TASK: Quote the whole listing word for word, please.

GIVEN ENTRIES:
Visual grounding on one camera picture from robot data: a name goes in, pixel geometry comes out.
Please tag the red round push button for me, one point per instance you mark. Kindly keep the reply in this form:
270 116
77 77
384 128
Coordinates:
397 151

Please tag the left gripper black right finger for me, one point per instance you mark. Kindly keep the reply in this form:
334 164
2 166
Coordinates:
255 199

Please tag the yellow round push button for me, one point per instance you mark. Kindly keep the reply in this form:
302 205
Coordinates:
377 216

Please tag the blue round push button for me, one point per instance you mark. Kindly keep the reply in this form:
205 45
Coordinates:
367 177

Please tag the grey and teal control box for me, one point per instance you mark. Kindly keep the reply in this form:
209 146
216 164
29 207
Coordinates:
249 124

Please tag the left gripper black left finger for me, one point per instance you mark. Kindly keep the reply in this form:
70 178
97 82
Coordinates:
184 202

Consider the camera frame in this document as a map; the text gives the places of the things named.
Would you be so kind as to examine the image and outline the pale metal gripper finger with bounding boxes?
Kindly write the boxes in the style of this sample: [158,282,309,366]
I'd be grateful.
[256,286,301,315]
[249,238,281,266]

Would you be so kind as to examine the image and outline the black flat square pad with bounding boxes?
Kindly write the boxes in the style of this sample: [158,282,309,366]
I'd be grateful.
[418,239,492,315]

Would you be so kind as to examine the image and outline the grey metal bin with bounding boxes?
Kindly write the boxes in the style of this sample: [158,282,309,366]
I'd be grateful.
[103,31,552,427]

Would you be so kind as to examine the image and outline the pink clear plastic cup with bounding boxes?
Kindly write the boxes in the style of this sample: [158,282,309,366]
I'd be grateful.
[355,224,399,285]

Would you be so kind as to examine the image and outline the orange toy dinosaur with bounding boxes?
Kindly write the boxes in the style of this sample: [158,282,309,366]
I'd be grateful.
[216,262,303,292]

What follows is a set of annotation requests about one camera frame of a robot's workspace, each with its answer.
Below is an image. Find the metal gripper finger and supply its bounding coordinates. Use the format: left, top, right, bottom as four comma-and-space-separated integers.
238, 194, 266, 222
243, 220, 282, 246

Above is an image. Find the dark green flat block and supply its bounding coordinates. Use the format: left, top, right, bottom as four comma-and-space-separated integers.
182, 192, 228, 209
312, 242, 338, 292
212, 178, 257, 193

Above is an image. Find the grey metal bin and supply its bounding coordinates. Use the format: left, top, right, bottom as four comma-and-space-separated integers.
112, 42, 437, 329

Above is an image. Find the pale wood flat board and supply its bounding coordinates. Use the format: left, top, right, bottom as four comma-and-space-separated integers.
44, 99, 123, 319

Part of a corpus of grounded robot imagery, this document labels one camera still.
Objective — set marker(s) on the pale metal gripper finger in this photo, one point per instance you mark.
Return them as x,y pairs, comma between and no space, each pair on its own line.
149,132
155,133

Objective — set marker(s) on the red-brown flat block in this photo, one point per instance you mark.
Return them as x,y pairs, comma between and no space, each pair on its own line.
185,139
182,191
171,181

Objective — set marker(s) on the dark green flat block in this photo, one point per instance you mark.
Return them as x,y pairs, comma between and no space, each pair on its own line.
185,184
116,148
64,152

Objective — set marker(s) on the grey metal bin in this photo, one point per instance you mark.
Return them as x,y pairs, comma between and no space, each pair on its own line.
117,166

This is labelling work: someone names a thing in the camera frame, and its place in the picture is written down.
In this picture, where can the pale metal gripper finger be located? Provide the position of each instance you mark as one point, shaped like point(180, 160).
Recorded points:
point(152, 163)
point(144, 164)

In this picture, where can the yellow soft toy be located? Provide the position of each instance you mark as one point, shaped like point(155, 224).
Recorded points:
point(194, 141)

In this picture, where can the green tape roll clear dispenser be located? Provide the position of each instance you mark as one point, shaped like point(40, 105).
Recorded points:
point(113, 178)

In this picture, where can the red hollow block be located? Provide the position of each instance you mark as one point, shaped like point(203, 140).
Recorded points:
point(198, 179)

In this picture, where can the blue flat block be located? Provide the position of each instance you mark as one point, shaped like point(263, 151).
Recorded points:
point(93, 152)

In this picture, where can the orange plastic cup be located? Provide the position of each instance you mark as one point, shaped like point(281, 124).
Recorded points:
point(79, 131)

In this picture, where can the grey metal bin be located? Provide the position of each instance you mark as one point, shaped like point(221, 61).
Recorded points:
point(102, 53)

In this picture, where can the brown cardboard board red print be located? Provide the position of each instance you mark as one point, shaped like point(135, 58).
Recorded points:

ANSWER TO THIS EXERCISE:
Visual grounding on one camera picture from robot data: a name goes in, pixel geometry comes out.
Please tag the red round push button for me, one point per instance you mark. Kindly keep the reply in this form:
270 116
77 77
384 128
Coordinates:
397 151

Please tag the left gripper black right finger for me, one point per instance you mark. Kindly keep the reply in this form:
334 164
2 166
Coordinates:
255 199

Please tag the yellow round push button for me, one point per instance you mark. Kindly keep the reply in this form:
302 205
Coordinates:
377 216

Please tag the blue round push button for me, one point per instance you mark. Kindly keep the reply in this form:
205 45
Coordinates:
367 177

Please tag the grey and teal control box for me, one point per instance you mark. Kindly keep the reply in this form:
209 146
216 164
29 207
Coordinates:
249 124

Please tag the left gripper black left finger for me, one point per instance you mark. Kindly keep the reply in this form:
70 178
97 82
Coordinates:
184 202

Consider the camera frame in this document as a map; the text gives the places of the things named.
Would you be so kind as to examine the image and outline the pale metal gripper finger with bounding boxes?
Kindly write the boxes in the style of this sample: [158,282,309,366]
I'd be grateful.
[256,286,301,315]
[249,238,281,266]

Would you be so kind as to examine the image and outline the black flat square pad with bounding boxes?
Kindly write the boxes in the style of this sample: [158,282,309,366]
I'd be grateful.
[418,239,492,315]

Would you be so kind as to examine the image and outline the grey metal bin with bounding boxes?
Kindly write the boxes in the style of this sample: [158,282,309,366]
I'd be grateful.
[103,31,552,427]

Would you be so kind as to examine the image and outline the pink clear plastic cup with bounding boxes?
Kindly write the boxes in the style of this sample: [158,282,309,366]
I'd be grateful.
[355,224,399,285]

Would you be so kind as to examine the image and outline the orange toy dinosaur with bounding boxes?
Kindly write the boxes in the style of this sample: [158,282,309,366]
I'd be grateful.
[216,262,303,292]

What follows is a set of annotation requests about one camera frame of a robot's workspace, each with its answer.
Below is an image. Find the metal gripper finger and supply its bounding coordinates. Use the format: left, top, right, bottom as four comma-and-space-separated integers.
238, 194, 266, 222
243, 220, 282, 246

Above is an image. Find the dark green flat block and supply its bounding coordinates. Use the format: left, top, right, bottom as four comma-and-space-separated integers.
182, 192, 228, 209
312, 242, 338, 292
212, 178, 257, 193

Above is an image. Find the grey metal bin and supply its bounding coordinates. Use the format: left, top, right, bottom as four comma-and-space-separated integers.
112, 42, 437, 329

Above is an image. Find the pale wood flat board and supply its bounding coordinates. Use the format: left, top, right, bottom as four comma-and-space-separated integers.
44, 99, 123, 319

Part of a corpus of grounded robot imagery, this document labels one camera still.
Objective — set marker(s) on the pale metal gripper finger in this photo, one point per instance you mark.
Return them as x,y pairs, comma between and no space, each pair on its own line.
149,132
155,133

Objective — set marker(s) on the red-brown flat block in this photo, one point per instance you mark.
Return them as x,y pairs, comma between and no space, each pair on its own line.
185,139
182,191
171,181

Objective — set marker(s) on the dark green flat block in this photo, one point per instance you mark.
Return them as x,y pairs, comma between and no space, each pair on its own line.
185,184
116,148
64,152

Objective — set marker(s) on the grey metal bin in this photo, one point per instance you mark.
Return them as x,y pairs, comma between and no space, each pair on its own line.
117,166

This is labelling work: someone names a thing in the camera frame, and its place in the picture is written down.
In this picture, where can the pale metal gripper finger be located? Provide the position of each instance you mark as one point, shaped like point(180, 160).
Recorded points:
point(152, 163)
point(144, 164)

In this picture, where can the yellow soft toy be located? Provide the position of each instance you mark as one point, shaped like point(155, 224).
Recorded points:
point(194, 141)

In this picture, where can the green tape roll clear dispenser be located? Provide the position of each instance you mark as one point, shaped like point(40, 105).
Recorded points:
point(113, 178)

In this picture, where can the red hollow block be located? Provide the position of each instance you mark as one point, shaped like point(203, 140).
Recorded points:
point(198, 179)

In this picture, where can the blue flat block be located? Provide the position of each instance you mark as one point, shaped like point(263, 151).
Recorded points:
point(93, 152)

In this picture, where can the orange plastic cup be located? Provide the position of each instance you mark as one point, shaped like point(281, 124).
Recorded points:
point(79, 131)

In this picture, where can the grey metal bin be located? Provide the position of each instance you mark as one point, shaped like point(221, 61).
Recorded points:
point(102, 53)

In this picture, where can the brown cardboard board red print be located? Provide the position of each instance you mark as one point, shaped like point(135, 58).
Recorded points:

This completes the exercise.